═══ PROVIDED DATA
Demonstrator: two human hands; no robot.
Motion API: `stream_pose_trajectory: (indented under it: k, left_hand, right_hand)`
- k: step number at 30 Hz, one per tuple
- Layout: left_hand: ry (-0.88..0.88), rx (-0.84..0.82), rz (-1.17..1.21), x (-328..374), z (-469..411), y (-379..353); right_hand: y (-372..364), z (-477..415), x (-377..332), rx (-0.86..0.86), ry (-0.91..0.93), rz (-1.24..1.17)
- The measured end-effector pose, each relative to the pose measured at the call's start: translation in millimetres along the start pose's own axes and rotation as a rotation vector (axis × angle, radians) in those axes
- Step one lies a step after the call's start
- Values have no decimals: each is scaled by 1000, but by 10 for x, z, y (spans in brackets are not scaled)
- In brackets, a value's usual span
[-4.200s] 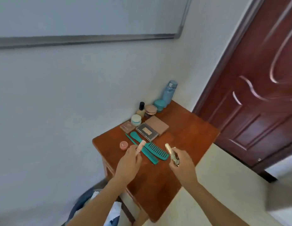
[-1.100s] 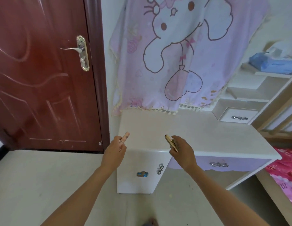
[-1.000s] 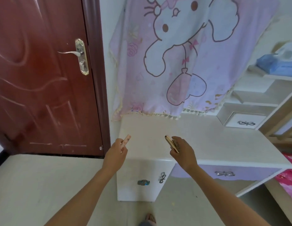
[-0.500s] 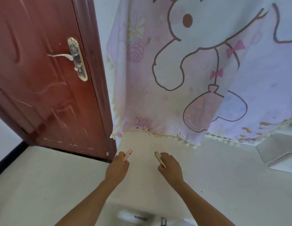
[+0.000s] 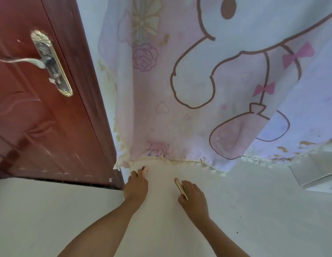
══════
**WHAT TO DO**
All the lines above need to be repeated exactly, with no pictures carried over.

**FINAL ANSWER**
Demonstrator: two human hands; no robot.
Motion API: `stream_pose_trajectory: (indented under it: k, left_hand, right_hand)`
- k: step number at 30 Hz, one per tuple
- Layout: left_hand: ry (-0.88..0.88), rx (-0.84..0.82), rz (-1.17..1.21), x (-328..374), z (-469..411), y (-379..353); right_hand: y (-372..364), z (-477..415), x (-377..332), rx (-0.86..0.86), ry (-0.91..0.93), rz (-1.24..1.17)
- The measured end-effector pose, each relative to the pose measured at the call's start: translation in millimetres along the start pose's own axes and rotation as a rotation vector (axis × angle, radians) in those axes
- Step one lies a step after the call's start
- Values have no decimals: each is scaled by 1000, but by 10 for x, z, y (spans in brackets are not scaled)
- In brackets, a value's usual span
[-4.200s] 
[-1.100s] 
[-1.000s] 
[-0.500s] 
[+0.000s] 

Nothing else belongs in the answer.